--- Data below Enclosed Below ---

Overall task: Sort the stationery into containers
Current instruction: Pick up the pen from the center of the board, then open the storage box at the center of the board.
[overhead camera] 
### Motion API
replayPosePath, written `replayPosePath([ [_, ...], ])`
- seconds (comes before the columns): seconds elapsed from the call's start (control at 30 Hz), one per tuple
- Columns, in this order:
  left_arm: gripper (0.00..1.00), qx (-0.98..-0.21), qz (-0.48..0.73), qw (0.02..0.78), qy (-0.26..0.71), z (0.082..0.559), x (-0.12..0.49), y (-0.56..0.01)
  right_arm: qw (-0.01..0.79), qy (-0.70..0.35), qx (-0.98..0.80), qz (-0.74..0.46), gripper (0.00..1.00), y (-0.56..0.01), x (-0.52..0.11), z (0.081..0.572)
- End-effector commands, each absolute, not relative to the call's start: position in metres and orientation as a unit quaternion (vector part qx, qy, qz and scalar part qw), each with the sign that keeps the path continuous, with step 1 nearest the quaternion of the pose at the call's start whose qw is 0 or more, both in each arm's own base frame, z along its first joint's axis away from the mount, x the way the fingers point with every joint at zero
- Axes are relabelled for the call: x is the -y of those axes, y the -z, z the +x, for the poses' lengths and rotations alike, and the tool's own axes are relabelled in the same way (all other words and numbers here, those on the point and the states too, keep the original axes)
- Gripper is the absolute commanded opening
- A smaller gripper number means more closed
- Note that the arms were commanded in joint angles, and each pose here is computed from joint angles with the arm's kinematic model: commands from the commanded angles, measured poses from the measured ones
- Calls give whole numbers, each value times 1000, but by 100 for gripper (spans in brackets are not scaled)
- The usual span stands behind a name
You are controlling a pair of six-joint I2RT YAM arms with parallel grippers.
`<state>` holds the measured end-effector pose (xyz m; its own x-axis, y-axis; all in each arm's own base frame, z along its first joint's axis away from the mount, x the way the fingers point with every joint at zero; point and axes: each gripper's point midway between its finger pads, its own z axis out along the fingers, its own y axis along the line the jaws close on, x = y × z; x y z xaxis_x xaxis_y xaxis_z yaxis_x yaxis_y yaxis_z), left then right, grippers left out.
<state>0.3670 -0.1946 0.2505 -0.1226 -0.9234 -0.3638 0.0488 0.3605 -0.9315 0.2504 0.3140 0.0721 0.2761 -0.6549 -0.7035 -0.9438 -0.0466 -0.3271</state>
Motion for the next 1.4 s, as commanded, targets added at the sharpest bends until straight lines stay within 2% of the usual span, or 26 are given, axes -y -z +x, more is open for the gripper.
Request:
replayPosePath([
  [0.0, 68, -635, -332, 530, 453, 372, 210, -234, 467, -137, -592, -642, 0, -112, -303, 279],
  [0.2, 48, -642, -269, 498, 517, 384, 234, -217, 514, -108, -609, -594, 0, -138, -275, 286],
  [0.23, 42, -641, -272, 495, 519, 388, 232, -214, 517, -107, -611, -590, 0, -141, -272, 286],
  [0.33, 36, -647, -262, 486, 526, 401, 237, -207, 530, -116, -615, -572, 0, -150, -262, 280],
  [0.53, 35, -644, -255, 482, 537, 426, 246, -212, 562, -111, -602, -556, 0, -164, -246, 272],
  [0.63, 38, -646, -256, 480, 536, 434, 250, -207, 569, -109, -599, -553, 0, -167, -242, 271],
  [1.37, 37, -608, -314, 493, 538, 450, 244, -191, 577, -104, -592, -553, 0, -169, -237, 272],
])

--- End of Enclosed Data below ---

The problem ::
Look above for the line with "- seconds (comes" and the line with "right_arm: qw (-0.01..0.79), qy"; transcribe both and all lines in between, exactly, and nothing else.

Solution ::
- seconds (comes before the columns): seconds elapsed from the call's start (control at 30 Hz), one per tuple
- Columns, in this order:
  left_arm: gripper (0.00..1.00), qx (-0.98..-0.21), qz (-0.48..0.73), qw (0.02..0.78), qy (-0.26..0.71), z (0.082..0.559), x (-0.12..0.49), y (-0.56..0.01)
  right_arm: qw (-0.01..0.79), qy (-0.70..0.35), qx (-0.98..0.80), qz (-0.74..0.46), gripper (0.00..1.00), y (-0.56..0.01), x (-0.52..0.11), z (0.081..0.572)

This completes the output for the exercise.